Notre Dame la Grande is one of the great Romanesque churches in France and this is my favorite photograph of her. At the time, an elderly woman was preparing to light a candle in the radiating apsidal chapel in the distance. I thought it would be a fine shot and set up the camera and tripod, but when I was ready the woman had lit her taper and disappeared. I took the shot anyway and forgot about it.
It was not until the trip was finished and we returned home to the United States that I saw the shot for the first time and fell in love with it immediately. It captures for me the pure unadulterated spirit of Romanesque, the kind of architecture that is done by people who truly believed that their God was powerful, protective and enveloping.
There are ideas and beliefs embedded in these buildings. They did not merely evolve from earlier structures; conscious design decisions were made to reflect intangible thoughts and beliefs.
Romanesque architecture was a physical manifestation of a mystery, and to believers, explained the world and its mysteries. The soaring height was a tribute to the majesty and power of God above. The solid and thick walls, pierced by a series of arches, represented the strength of His love and protection of us. The cruciform layout of the transepts and nave represented the crucifixion, the windows represented the light of the Lord leading us from darkness and ignorance and fear.
All structures led to the chancel, the altar where the mysteries of resurrection were enacted, where the humblest of believers could taste of that resurrection. The dark and mysterious narthex kept unbelievers and sinners at bay, separated from the faithful by great doors that led to the lighted interiors beyond.
The carved stones themselves spoke of sinners and saints, martyrs and demons. They spoke of mysteries of faith, each and every sin, and the path to redemption. They spoke of salvation and damnation, the ultimate verdict of the Last Judgment.
Later the windows told the stories in glorious panoplies of color with the light of God streaming through the stained glass to touch the very soul of the believers.
The church was a book, a testament, the record of their faith and beliefs, readable by every one of the faithful familiar with the stories of Balaam’s ass, David and Goliath, Sampson, Jacob’s Ladder, the Fall in the Garden of Eden, or the Flight to Egypt.
The penalties of a life of sin on this earth were displayed over the doors on the great carved tympana, or in the case of Notre Dame la Grande, across the entire west facade.
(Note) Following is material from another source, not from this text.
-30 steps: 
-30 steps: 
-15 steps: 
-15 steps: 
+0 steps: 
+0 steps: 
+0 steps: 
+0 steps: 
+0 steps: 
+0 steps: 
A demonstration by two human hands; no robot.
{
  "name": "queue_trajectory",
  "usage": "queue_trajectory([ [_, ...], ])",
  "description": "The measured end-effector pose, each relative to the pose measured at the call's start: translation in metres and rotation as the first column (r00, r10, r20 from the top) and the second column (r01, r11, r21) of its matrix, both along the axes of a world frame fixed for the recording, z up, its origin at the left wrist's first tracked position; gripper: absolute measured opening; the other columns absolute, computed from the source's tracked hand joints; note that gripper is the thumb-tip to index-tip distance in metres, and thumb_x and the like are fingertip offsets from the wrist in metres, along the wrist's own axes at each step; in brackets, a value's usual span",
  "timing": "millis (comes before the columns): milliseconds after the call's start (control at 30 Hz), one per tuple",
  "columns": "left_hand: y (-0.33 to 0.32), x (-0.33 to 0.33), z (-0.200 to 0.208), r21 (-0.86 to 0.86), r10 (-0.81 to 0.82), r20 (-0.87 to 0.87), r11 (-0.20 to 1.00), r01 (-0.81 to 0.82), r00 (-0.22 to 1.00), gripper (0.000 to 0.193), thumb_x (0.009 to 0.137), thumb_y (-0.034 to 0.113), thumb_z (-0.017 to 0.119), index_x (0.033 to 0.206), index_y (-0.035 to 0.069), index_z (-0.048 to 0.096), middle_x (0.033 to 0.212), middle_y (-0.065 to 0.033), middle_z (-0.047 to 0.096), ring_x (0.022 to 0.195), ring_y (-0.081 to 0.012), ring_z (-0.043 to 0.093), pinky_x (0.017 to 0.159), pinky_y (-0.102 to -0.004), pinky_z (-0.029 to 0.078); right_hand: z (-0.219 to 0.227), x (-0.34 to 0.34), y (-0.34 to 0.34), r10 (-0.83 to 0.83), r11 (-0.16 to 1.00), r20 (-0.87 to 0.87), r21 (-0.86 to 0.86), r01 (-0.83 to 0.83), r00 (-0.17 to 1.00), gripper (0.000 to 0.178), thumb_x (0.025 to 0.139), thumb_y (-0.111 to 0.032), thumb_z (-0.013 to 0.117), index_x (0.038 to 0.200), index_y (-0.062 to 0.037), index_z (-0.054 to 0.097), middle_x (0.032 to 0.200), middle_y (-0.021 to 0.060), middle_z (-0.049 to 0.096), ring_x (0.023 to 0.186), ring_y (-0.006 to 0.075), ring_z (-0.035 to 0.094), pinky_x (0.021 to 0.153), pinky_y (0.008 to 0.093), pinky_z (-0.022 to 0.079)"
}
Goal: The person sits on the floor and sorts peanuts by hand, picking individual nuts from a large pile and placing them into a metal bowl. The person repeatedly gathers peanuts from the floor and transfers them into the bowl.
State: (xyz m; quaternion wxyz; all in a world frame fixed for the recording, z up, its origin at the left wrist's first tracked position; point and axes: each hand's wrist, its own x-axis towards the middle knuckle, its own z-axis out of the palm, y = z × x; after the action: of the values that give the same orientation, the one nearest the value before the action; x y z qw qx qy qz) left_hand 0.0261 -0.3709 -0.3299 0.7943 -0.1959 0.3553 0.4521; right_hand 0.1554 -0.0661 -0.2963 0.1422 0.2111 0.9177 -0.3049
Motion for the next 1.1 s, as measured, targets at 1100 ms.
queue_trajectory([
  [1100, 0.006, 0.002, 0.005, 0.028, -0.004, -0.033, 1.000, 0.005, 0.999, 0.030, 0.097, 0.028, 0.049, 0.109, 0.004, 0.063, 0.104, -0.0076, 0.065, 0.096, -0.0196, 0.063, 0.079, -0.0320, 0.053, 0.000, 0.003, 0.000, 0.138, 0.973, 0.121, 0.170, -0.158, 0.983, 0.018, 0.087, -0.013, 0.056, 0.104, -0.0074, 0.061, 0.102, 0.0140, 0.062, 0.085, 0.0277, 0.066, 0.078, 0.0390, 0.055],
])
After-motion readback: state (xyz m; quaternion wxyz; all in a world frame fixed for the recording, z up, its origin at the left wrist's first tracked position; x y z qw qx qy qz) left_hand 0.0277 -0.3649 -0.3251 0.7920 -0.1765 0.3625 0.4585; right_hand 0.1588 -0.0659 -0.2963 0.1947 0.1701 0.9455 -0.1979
The judgment of God, the long lines of saints and the roiling and writhing agony of the sinners were expressed in lasting stone to remind us of the rewards and penalties that await each of us at the Judgment. Demons fed souls through the very maws of hell, the Devil cheated during the weighing of souls, even trying to capture a marginal soul by cheating, lest he lose one more to Paradise.
In this universe, it was not enough to barely get by; one had to believe wholly and completely, and the way to believe was writ large on these great buildings for all to see. There was never an excuse for ignorance. Guidance was available to all. Free will dictated the path taken by each soul and the judgment of God accepted no excuses.